When the string "about" is part of a line in the data below, report the whole line.

**Data**
=====

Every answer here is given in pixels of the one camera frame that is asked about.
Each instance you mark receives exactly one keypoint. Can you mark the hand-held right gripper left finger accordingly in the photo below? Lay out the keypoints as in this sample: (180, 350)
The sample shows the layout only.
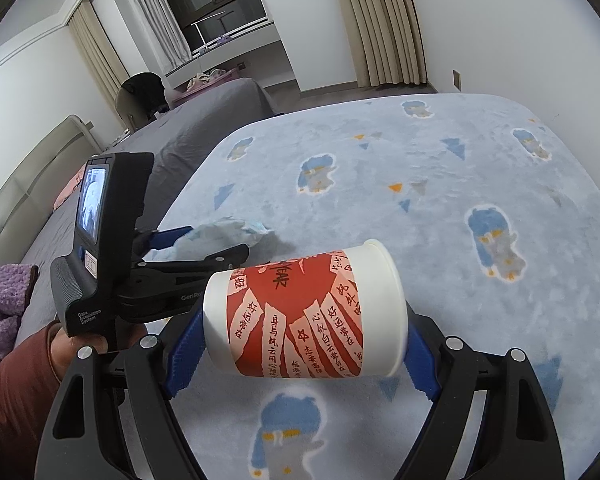
(185, 355)

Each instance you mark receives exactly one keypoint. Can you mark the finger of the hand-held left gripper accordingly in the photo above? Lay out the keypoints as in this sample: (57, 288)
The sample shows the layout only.
(162, 240)
(205, 262)

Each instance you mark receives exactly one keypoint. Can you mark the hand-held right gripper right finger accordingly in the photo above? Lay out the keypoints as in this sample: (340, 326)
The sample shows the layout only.
(420, 360)

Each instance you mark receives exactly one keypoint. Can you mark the grey plastic bag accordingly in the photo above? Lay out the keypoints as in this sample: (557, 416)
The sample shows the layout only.
(220, 235)

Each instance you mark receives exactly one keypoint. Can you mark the red and white paper cup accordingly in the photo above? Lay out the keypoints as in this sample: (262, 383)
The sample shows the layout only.
(300, 310)

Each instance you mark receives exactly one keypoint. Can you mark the person's left forearm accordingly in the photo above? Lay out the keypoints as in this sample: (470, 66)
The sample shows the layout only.
(15, 400)

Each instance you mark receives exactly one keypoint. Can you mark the person's left hand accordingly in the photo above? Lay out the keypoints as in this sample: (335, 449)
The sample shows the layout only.
(75, 355)

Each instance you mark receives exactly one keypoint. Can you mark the pink cloth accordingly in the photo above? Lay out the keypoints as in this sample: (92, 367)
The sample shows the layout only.
(67, 195)

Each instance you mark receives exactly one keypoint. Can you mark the grey bed sheet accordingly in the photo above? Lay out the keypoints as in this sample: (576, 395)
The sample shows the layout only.
(180, 145)

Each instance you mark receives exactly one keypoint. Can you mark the beige padded headboard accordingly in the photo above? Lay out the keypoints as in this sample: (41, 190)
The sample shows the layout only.
(30, 185)

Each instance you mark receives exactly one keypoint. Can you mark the purple fluffy blanket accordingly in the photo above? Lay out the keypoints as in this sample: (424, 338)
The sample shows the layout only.
(5, 300)

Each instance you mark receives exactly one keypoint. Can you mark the black chair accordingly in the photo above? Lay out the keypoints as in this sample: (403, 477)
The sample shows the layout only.
(142, 97)

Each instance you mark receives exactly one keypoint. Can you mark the pink items on desk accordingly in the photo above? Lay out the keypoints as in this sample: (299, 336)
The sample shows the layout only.
(207, 82)

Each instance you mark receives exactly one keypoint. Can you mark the beige pleated curtain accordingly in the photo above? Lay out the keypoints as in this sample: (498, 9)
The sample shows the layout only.
(385, 20)
(97, 50)

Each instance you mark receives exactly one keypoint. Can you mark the white sheer curtain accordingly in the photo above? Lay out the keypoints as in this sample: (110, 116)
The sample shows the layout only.
(155, 15)

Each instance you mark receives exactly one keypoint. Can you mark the wall socket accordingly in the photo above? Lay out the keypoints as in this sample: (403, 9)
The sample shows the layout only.
(456, 80)

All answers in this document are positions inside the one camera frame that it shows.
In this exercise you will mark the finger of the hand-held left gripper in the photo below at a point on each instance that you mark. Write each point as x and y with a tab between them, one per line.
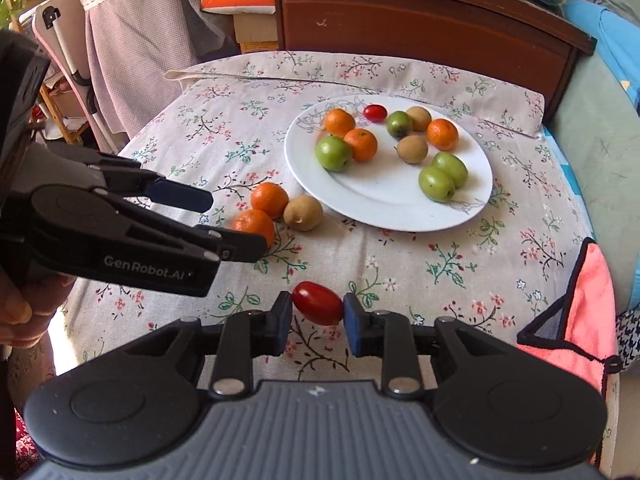
180	196
240	249

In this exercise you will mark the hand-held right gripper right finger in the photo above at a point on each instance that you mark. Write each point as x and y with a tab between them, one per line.
352	327

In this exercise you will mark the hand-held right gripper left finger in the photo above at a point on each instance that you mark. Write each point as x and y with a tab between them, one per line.
284	325

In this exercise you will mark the orange tangerine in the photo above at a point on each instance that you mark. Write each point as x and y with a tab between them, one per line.
340	121
442	133
270	199
257	222
361	144

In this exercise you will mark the red cherry tomato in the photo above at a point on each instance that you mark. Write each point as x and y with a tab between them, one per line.
375	112
318	303

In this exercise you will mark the green jujube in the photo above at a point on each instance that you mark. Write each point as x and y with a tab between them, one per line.
333	152
452	166
399	124
436	184

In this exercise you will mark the white floral plate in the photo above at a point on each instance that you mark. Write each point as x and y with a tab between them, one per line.
380	195

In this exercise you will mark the brown kiwi fruit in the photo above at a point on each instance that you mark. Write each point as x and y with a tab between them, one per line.
412	149
419	117
302	212

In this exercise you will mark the person's left hand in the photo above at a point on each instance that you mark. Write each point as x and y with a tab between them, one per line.
25	310

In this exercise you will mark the wooden rack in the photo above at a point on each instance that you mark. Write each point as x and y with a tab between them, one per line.
75	135

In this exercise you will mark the lilac checkered cloth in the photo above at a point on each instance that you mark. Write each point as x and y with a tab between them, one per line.
140	60

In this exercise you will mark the brown cardboard box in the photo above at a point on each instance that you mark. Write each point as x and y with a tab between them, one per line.
255	35

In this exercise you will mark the pink towel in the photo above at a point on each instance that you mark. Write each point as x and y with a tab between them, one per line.
585	310

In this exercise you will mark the black and white houndstooth cloth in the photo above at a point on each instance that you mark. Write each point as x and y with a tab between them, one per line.
630	340

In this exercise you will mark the dark wooden headboard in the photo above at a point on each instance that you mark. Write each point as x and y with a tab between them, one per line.
425	35

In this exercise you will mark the green cushion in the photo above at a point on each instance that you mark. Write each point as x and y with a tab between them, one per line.
600	160

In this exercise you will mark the pink and white frame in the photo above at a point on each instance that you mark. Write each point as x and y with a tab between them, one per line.
60	40

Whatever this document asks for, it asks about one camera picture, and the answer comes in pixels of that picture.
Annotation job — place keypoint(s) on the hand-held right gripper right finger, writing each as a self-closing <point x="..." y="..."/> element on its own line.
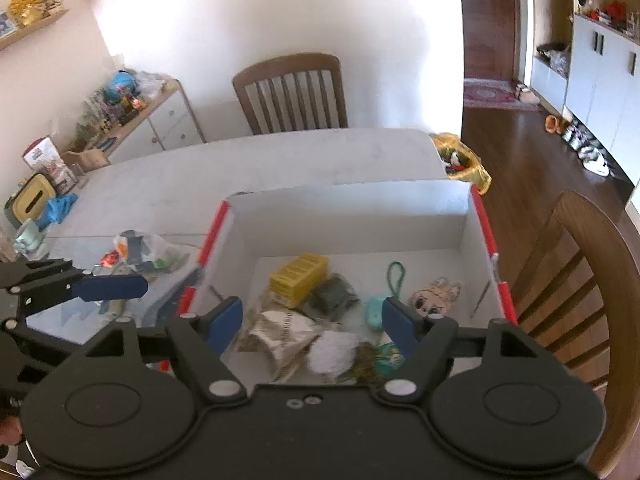
<point x="400" y="324"/>

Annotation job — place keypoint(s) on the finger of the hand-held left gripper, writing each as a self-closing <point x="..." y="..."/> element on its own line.
<point x="47" y="342"/>
<point x="112" y="286"/>

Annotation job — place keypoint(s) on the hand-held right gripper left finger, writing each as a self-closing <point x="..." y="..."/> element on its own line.
<point x="225" y="324"/>

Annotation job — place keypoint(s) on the silver foil snack packet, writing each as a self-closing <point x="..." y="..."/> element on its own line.
<point x="282" y="337"/>

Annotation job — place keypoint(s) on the white plush toy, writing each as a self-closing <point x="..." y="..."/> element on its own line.
<point x="332" y="352"/>

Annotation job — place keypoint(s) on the red cardboard box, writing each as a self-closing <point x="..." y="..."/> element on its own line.
<point x="350" y="220"/>

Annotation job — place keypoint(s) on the small red toy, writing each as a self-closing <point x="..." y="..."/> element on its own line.
<point x="110" y="259"/>

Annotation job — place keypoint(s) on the green and white toy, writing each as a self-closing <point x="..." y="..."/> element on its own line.
<point x="392" y="357"/>

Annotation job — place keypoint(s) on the bronze foil packet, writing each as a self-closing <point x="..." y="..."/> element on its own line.
<point x="262" y="305"/>

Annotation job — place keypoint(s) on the clear plastic bag of packets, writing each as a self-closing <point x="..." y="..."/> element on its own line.
<point x="150" y="250"/>

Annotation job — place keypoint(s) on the dark green pouch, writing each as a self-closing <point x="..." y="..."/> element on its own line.
<point x="332" y="295"/>

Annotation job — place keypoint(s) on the thin metal stick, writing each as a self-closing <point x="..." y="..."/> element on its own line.
<point x="481" y="299"/>

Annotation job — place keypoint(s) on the small yellow box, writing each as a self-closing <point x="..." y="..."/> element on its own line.
<point x="297" y="277"/>

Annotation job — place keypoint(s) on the mint green cup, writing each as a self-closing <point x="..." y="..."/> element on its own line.
<point x="30" y="240"/>

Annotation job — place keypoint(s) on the yellow tissue box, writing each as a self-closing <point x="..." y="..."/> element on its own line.
<point x="30" y="197"/>

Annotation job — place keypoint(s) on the small wooden box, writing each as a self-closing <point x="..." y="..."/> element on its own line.
<point x="87" y="160"/>

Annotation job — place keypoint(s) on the red printed snack box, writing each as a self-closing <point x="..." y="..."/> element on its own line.
<point x="47" y="160"/>

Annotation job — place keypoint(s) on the yellow bag bin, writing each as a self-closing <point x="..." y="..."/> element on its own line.
<point x="465" y="167"/>

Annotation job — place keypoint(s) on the white and wood sideboard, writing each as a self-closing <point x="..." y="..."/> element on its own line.
<point x="165" y="120"/>

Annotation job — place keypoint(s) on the wooden slat-back chair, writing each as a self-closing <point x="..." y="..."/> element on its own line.
<point x="290" y="95"/>
<point x="590" y="280"/>

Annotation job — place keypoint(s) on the crumpled clear plastic bag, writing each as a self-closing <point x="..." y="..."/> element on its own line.
<point x="150" y="84"/>

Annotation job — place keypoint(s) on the red patterned rug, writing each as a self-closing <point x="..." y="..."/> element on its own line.
<point x="495" y="95"/>

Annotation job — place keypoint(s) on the row of shoes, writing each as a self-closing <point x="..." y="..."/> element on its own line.
<point x="587" y="147"/>

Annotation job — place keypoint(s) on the yellow ornament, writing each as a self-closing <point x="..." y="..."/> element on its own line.
<point x="25" y="2"/>

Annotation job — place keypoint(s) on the dark brown door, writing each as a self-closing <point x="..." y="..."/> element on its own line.
<point x="487" y="25"/>

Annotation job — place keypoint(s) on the wooden wall shelf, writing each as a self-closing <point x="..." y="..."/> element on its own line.
<point x="30" y="27"/>

=====

**Result of the exercise**
Every answer here is given in pixels of the one camera frame that is asked about.
Whatever this document asks for, it asks about one camera picture, and the answer comes in pixels of that picture.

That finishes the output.